Jeanne Smits a longuement interrogé le Dr Anca-Maria Cernea, le médecin roumain qui a suivi l'ensemble du synode sur la famille en tant qu'observatrice, pour L'Homme nouveau. Elle explique notamment comment elle avait le sentiment d'être en présence d'une « minorité léniniste » qui voulait faire avancer son ordre du jour révolutionnaire au sein même de l'Eglise. Jeanne Smits avait déjà traduit son intervention au synode. Extrait de l'entretien donné à L'Homme Nouveau :
"[…] La théorie du Genre n’est pas une politique américaine par définition. Je crois qu’il est important de la voir dans le contexte de l’École critique – un autre nom de l’École de Francfort. Judith Butler, la fondatrice de la théorie du Genre, s’inscrit officiellement dans cette École critique qui provient de l’École de Francfort. Et celle-ci a ses origines dans la période des années 1920. C’est un projet du Komintern, explicitement préparé pour saper l’Occident sur le plan moral et culturel. Il s’agissait de détruire la résistance morale des pays occidentaux, en vue de la Révolution : c’étaient les Russes qui préparaient la conquête du monde entier pour instaurer la société communiste.
Il y a eu des personnages très importants pour les débuts de cette tendance : Georg Lukács, un grand intellectuel hongrois malheureusement communiste, un personnage très subtil, qui a conçu ce projet. Puis cela a été la tâche de Willi Münzenberg, le chef du parti communiste allemand, qui s’est occupé de poser les fondations de l’École de Francfort. En même temps et en parallèle, il y a eu une autre lignée, celle d’Antonio Gramsci, communiste italien. Il a élaboré un projet de domination culturelle, mais dans son cas c’était explicitement en vue de l’instauration du communisme. Pour l’École de Francfort, c’est plutôt une tendance à détruire : ses tenants visent la destruction, elle ne propose pas de projet pour remplacer la réalité qu’ils contestent. Ils ne font que déconstruire, dénoncer, détruire : ils ne s’occupent que de la critique, et c’est pour cela qu’on l’appelle maintenant l’École critique.

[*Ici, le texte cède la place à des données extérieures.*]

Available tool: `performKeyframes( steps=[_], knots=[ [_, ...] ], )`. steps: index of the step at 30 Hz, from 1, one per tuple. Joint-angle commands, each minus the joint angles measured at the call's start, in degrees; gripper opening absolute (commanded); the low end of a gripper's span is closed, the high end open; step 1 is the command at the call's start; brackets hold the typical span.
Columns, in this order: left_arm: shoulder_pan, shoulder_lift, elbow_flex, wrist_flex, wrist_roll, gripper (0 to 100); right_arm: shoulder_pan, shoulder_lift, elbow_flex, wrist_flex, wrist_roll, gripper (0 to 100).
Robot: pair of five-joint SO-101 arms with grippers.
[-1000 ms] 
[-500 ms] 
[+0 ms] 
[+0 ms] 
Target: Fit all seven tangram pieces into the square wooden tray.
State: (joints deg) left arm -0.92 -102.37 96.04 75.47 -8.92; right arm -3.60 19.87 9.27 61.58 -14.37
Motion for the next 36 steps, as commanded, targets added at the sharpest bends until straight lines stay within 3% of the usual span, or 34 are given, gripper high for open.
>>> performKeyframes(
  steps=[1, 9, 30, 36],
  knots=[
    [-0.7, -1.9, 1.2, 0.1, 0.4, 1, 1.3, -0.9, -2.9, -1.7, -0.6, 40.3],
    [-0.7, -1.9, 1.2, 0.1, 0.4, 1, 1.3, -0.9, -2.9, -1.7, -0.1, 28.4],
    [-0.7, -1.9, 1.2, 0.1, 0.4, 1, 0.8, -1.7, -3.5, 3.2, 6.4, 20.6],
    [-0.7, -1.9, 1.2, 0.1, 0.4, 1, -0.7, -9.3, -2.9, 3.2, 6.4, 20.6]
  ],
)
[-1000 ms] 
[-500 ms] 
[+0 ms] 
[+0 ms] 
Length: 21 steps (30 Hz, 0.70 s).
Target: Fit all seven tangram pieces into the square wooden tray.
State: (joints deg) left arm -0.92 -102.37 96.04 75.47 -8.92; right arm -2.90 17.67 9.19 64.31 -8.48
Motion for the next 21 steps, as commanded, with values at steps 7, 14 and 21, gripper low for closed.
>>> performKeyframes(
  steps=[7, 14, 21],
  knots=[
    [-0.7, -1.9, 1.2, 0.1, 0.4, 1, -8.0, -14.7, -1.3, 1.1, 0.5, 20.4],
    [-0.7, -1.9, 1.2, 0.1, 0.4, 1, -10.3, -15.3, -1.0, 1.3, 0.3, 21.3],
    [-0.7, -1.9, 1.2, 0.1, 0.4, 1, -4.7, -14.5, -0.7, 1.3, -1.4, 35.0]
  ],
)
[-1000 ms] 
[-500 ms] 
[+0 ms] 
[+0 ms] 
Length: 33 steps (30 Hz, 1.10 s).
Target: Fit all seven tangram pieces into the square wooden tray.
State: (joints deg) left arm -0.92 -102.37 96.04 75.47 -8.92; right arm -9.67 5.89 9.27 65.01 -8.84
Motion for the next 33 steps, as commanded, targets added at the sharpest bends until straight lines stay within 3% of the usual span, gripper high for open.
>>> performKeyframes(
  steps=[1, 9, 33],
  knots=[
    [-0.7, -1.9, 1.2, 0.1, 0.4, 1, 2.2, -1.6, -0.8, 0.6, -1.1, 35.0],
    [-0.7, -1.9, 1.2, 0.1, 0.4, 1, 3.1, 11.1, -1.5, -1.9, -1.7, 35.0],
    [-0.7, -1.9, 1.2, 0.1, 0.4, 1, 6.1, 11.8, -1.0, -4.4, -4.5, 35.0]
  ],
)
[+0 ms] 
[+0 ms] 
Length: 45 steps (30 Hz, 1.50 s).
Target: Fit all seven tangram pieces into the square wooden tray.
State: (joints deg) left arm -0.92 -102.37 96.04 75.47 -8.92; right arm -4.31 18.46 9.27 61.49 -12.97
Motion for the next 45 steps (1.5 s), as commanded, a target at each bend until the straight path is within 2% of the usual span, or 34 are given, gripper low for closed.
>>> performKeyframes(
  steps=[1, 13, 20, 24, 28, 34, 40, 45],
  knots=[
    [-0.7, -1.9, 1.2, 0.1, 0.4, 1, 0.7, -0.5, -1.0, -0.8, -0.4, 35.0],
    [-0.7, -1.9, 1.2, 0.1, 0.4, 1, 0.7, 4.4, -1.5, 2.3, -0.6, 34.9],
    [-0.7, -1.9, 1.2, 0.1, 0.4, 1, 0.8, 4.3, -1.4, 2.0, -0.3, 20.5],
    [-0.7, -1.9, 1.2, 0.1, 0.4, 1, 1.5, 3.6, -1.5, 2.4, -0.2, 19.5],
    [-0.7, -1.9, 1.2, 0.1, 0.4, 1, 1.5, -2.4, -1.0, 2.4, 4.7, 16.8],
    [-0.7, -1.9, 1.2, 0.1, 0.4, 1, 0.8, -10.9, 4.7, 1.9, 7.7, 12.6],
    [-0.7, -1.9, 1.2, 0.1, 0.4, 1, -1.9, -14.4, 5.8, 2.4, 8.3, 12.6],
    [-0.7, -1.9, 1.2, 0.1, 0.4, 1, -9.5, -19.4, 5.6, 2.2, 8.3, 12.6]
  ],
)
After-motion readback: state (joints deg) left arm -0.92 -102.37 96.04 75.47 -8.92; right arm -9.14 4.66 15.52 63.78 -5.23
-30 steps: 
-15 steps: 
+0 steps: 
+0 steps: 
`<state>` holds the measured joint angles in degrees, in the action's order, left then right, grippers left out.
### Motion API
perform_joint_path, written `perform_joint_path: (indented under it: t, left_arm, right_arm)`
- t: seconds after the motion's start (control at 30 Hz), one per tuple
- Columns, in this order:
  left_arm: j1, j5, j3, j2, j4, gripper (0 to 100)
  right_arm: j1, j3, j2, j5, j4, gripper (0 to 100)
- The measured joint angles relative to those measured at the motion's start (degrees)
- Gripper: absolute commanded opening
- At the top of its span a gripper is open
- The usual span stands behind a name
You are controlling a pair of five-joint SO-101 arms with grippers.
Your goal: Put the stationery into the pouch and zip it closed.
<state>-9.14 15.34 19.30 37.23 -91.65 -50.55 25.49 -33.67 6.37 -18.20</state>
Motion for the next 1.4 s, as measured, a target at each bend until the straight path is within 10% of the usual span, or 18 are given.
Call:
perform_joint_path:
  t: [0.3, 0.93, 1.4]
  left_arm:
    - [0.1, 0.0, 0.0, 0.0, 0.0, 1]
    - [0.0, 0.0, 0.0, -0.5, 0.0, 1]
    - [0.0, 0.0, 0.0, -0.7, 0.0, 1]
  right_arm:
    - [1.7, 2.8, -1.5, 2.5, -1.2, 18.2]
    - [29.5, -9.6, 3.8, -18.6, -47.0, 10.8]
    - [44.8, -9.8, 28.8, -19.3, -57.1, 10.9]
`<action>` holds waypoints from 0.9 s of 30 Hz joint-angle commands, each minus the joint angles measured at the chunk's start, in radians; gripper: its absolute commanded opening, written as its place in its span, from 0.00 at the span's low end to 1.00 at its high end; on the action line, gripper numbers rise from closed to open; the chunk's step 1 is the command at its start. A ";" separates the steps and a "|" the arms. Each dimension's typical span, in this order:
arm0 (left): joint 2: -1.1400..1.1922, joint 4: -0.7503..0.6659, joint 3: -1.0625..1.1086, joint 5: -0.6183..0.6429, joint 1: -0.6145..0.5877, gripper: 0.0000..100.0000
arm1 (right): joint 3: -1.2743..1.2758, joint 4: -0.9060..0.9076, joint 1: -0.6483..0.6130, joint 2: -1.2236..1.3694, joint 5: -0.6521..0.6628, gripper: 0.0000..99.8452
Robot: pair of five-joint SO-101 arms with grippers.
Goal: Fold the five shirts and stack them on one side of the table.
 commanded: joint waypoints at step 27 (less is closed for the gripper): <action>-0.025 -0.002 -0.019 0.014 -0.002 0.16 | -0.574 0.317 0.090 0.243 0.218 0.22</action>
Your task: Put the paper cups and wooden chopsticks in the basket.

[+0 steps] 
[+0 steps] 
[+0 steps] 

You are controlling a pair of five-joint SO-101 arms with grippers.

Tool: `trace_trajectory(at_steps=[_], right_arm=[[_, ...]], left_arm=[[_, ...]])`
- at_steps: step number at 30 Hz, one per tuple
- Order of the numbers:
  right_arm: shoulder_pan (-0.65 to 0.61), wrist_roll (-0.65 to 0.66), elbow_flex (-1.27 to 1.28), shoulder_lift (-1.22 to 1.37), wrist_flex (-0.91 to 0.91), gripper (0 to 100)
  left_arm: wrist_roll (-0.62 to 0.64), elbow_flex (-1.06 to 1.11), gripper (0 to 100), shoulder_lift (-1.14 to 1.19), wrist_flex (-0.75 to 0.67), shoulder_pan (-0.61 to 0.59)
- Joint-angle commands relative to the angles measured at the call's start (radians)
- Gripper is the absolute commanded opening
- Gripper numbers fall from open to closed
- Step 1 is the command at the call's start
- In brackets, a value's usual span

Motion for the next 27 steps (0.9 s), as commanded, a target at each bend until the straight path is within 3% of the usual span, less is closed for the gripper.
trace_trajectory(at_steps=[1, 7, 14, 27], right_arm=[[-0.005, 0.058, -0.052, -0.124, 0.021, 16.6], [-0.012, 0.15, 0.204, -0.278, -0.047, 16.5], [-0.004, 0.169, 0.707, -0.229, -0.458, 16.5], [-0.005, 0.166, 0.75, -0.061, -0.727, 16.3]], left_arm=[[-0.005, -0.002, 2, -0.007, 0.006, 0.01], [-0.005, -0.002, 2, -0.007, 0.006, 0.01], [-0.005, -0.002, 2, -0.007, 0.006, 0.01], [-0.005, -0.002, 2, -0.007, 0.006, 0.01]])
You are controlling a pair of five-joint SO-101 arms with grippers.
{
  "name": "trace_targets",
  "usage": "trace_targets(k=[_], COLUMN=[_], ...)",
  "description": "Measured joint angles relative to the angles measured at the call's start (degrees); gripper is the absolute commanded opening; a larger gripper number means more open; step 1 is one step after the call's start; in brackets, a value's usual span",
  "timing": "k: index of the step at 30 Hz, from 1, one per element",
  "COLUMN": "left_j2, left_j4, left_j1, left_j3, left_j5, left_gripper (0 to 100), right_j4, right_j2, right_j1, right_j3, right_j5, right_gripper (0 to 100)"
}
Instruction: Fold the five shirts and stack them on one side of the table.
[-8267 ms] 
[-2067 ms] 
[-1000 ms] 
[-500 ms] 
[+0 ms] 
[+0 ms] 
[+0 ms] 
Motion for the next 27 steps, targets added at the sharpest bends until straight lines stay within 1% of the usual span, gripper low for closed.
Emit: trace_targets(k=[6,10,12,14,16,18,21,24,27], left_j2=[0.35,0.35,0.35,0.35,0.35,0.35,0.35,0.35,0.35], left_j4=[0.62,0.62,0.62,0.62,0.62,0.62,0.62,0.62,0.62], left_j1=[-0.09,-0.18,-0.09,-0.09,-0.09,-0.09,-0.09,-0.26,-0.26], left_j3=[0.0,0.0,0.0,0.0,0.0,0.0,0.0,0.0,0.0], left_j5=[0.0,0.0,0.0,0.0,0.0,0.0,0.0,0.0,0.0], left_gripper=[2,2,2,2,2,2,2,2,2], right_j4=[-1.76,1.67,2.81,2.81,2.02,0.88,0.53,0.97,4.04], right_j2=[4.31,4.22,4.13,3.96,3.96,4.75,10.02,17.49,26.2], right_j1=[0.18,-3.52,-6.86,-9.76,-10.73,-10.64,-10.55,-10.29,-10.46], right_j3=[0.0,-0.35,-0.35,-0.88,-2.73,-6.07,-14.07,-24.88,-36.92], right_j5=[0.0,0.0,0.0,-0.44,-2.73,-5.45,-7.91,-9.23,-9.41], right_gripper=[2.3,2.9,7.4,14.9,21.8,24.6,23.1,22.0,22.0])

La tendance de Gramsci est explicitement orientée vers une société communiste, mais il renverse un peu l’ordre classique du marxisme. Il ne professe pas d’abord la révolution violente, la prise des moyens de production, la nationalisation de la propriété : il soutient qu’il est plus important de conquérir d’abord l’hégémonie culturelle. Pour Gramsci, l’ennemi le plus important qu’il faut vaincre, pour pouvoir instaurer le communisme, c’est l’Église catholique. Il écrivait ces choses au cours des années 1920. Il recommandait de procéder sans rien dire du projet, mais d’utiliser plutôt des compagnons de route : des gens qui ne sont pas explicitement communistes et qui ne se rendent même pas compte du fait qu’ils sont utilisés comme des vecteurs pour le message communiste. Il disait qu’il fallait infiltrer la culture, les médias, l’université, et surtout, surtout l’Église catholique."